Bau- und Architektenrecht

Architektenhaftung bei einvernehmlicher Planungsänderung zwischen Bauherrn und Bauunternehmer

RA Felix Reeh
19.11.2014
BGH, Urteil vom 16.10.2014 — Aktenzeichen: VII ZR 152/12

Leitsatz

Der Besteller muss sich ein schuldhaftes Verhalten des mit der Planung beauftragten Architekten gemäß § 254 Abs. 2 Satz 2, § 278 Abs. 1 BGB zurechnen lassen, wenn der Architekt zwar nicht einseitig eine Planungsänderung vorgibt, eine solche jedoch auf sein Betreiben hin einvernehmlich zwischen Besteller und Unternehmer vereinbart wird und der Architekt hinsichtlich dieser Änderung die Planungsverantwortung übernimmt. In einem solchen Fall kommt es nicht darauf an, ob der Unternehmer einen Änderungsvorschlag unterbreitet hat.

Sachverhalt

Der klagende Unternehmer nimmt den Bauherrn auf Werklohn in Anspruch für geleistete Fassadenarbeiten in Höhe von ca. 60.000 Euro.
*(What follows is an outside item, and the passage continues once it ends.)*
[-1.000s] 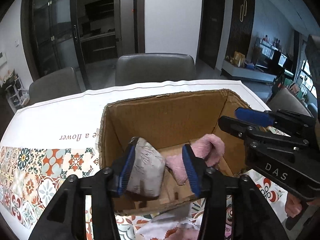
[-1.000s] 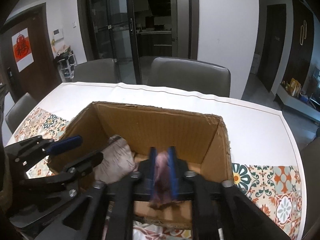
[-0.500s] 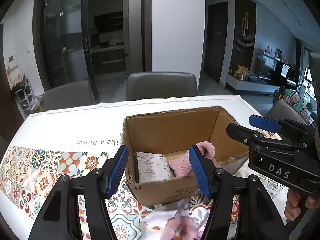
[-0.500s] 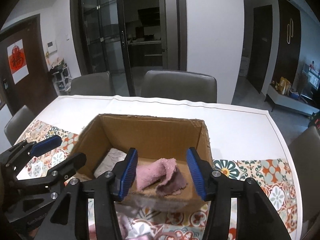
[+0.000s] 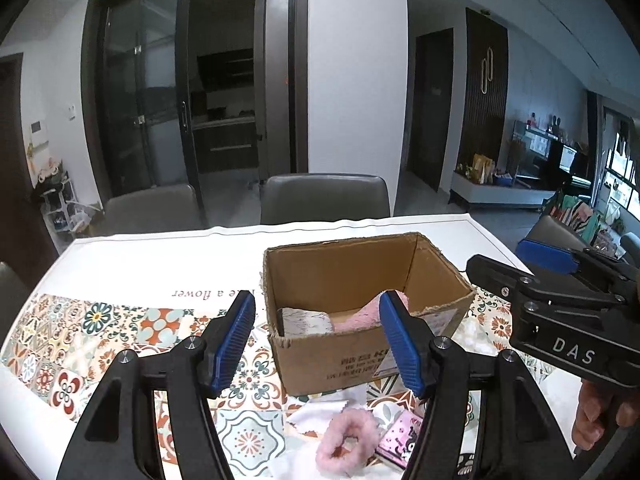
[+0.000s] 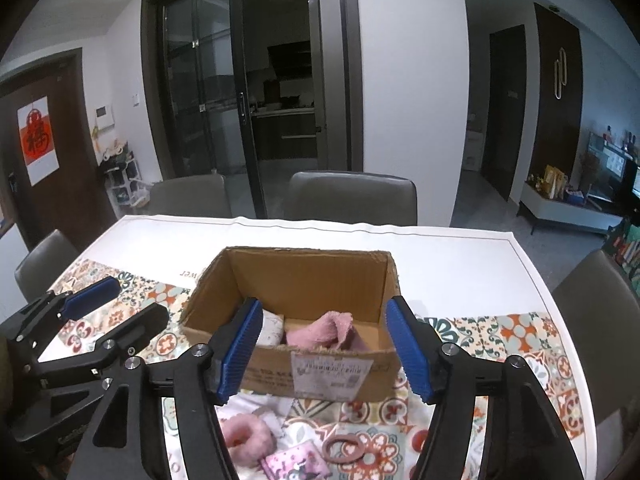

Der beklagte Bauherr rügt Mängel wegen unterschiedlicher Fugenbreiten und beantragt, die Klage abzuweisen.

Noch vor Ausführung der Arbeiten hatte der Beklagte den Wunsch geäußert, die vertikalen Fugen aus optischen Gründen schmaler als ursprünglich vorgesehen auszubilden. Der Architekt des Beklagten nahm daraufhin Kontakt mit dem Hersteller auf, um sich über die Realisierbarkeit dieser von dem Beklagten gewünschten Lösung zu informieren. Auf Betreiben des Beklagten und des Architekten verständigten sich die Parteien dann auf eine von der ursprünglichen Planung abweichende Breite der Vertikalfugen von lediglich 2 bis 3 mm und vereinbarten, dass nur in jede dritte Vertikalfuge Halteprofile eingesetzt werden sollten.

Es stellt sich heraus, dass die Fugen der Fassade tatsächlich mangelhaft ausgeführt wurden.

Nachdem das Gericht erster Instanz die Werklohnklage abgewiesen hatte, verurteilt das Berufungsgericht den Beklagten zur Zahlung von ca. 33.000 Euro, dies jedoch nur Zug um Zug gegen Erstellung einer mangelfreien Verfugung der Fassade, wobei die Beseitigung des Mangels wiederum nur Zug um Zug gegen Zahlung eines Zuschusses des Beklagten in Höhe von ca. 56.000 Euro erfolgen soll.

Mit der Anschlussrevision greift der Beklage diese doppelte Zug um Zug Verurteilung an.

Entscheidung

Der Bundesgerichtshof bestätigt die Entscheidung. Er stellt klar, dass der Architekt für die Planungsänderung die Verantwortung übernommen hat. Ihm war als planendem Architekten nach dem zwischen den Parteien geschlossenen Bauvertrag, Ziffer 22.4.1 des Leistungsverzeichnisses, die Genehmigung der Ausführungsdetails vorbehalten. Der Beklagte müsse sich diesen Planungsfehler mit einer Quote von 1/3, wie vom Berufungsgericht ausgeurteilt, anrechnen lassen. Der BGH bestätigt insoweit seine sogenannte Glasfassadenentscheidung und führt aus, dass ein schuldhaftes Verhalten des mit der Planung beauftragten Architekten dem Besteller gemäß § 278 BGB zuzurechnen ist, wenn dieser im Laufe der Bauausführung fehlerhafte Anordnungen erteilt, aufgrund derer von der ursprünglichen Planung abgewichen werden soll. Dem stehe der Fall gleich, dass auf Betreiben des Architekten der Unternehmer mit dem Besteller eine Änderungsvereinbarung treffe und der Architekt hierfür die Planungsverantwortung übernehme. Diese „Planungsverantwortung“ macht der BGH daran fest, dass der Architekt bereits im Vorfeld der Änderung beträchtliche Initiative ergriffen und die Realisierbarkeit für schmalere Fugen angefragt, die Änderung dann auch selbst mitgetragen hat.